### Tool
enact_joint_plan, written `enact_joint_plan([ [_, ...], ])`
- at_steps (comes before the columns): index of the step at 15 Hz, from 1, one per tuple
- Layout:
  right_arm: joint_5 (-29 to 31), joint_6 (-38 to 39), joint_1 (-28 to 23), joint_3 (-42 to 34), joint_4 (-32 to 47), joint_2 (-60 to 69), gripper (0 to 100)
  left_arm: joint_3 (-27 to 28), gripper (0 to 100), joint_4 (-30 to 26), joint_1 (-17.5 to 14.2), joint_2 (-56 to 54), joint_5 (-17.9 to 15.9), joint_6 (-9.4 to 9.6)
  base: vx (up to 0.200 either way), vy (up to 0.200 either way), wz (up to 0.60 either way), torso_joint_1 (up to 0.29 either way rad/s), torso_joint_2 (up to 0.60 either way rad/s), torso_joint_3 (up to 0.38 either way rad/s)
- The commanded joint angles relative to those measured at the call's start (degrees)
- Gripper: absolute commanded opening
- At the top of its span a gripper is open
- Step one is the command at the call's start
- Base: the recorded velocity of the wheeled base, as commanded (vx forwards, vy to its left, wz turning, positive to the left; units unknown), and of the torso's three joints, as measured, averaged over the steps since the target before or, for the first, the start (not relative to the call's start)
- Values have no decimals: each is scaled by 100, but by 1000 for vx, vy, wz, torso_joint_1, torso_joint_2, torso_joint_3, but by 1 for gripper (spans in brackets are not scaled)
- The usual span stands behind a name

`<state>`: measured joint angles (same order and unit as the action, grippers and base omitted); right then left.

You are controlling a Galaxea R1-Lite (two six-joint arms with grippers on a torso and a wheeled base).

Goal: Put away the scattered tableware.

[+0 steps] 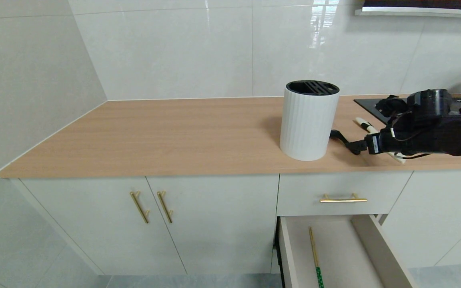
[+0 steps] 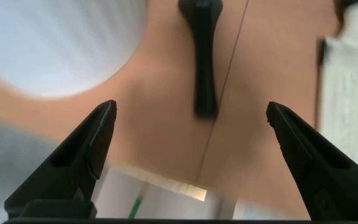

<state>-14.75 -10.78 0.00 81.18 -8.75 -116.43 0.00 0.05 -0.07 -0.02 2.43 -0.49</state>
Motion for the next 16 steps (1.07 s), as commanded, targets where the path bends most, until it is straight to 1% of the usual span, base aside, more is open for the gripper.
enact_joint_plan([
  [1,-10,-39,18,249,-259,-714,100,0,100,4,-1,2,4,-4,0,0,0,0,0,0],
  [3,-10,-21,18,478,-364,-908,100,0,100,4,-1,2,4,-4,0,0,0,0,0,0],
  [8,16,5,62,750,-522,-1198,100,0,100,4,-1,2,4,-4,0,0,0,0,0,0],
  [12,16,137,44,1058,-522,-1452,100,0,100,4,-1,2,4,-4,0,0,0,0,0,0],
  [14,16,181,35,1084,-522,-1514,100,0,100,4,-1,2,4,-4,0,0,0,0,0,0],
  [15,16,181,35,1084,-522,-1514,0,0,100,4,-1,2,4,-4,0,0,0,0,0,0],
  [16,7,181,35,1084,-522,-1549,0,0,100,4,-1,2,4,-4,0,0,0,0,0,0],
])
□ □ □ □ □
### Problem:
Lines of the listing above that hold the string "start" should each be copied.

### Response:
- The commanded joint angles relative to those measured at the call's start (degrees)
- Step one is the command at the call's start
- Base: the recorded velocity of the wheeled base, as commanded (vx forwards, vy to its left, wz turning, positive to the left; units unknown), and of the torso's three joints, as measured, averaged over the steps since the target before or, for the first, the start (not relative to the call's start)

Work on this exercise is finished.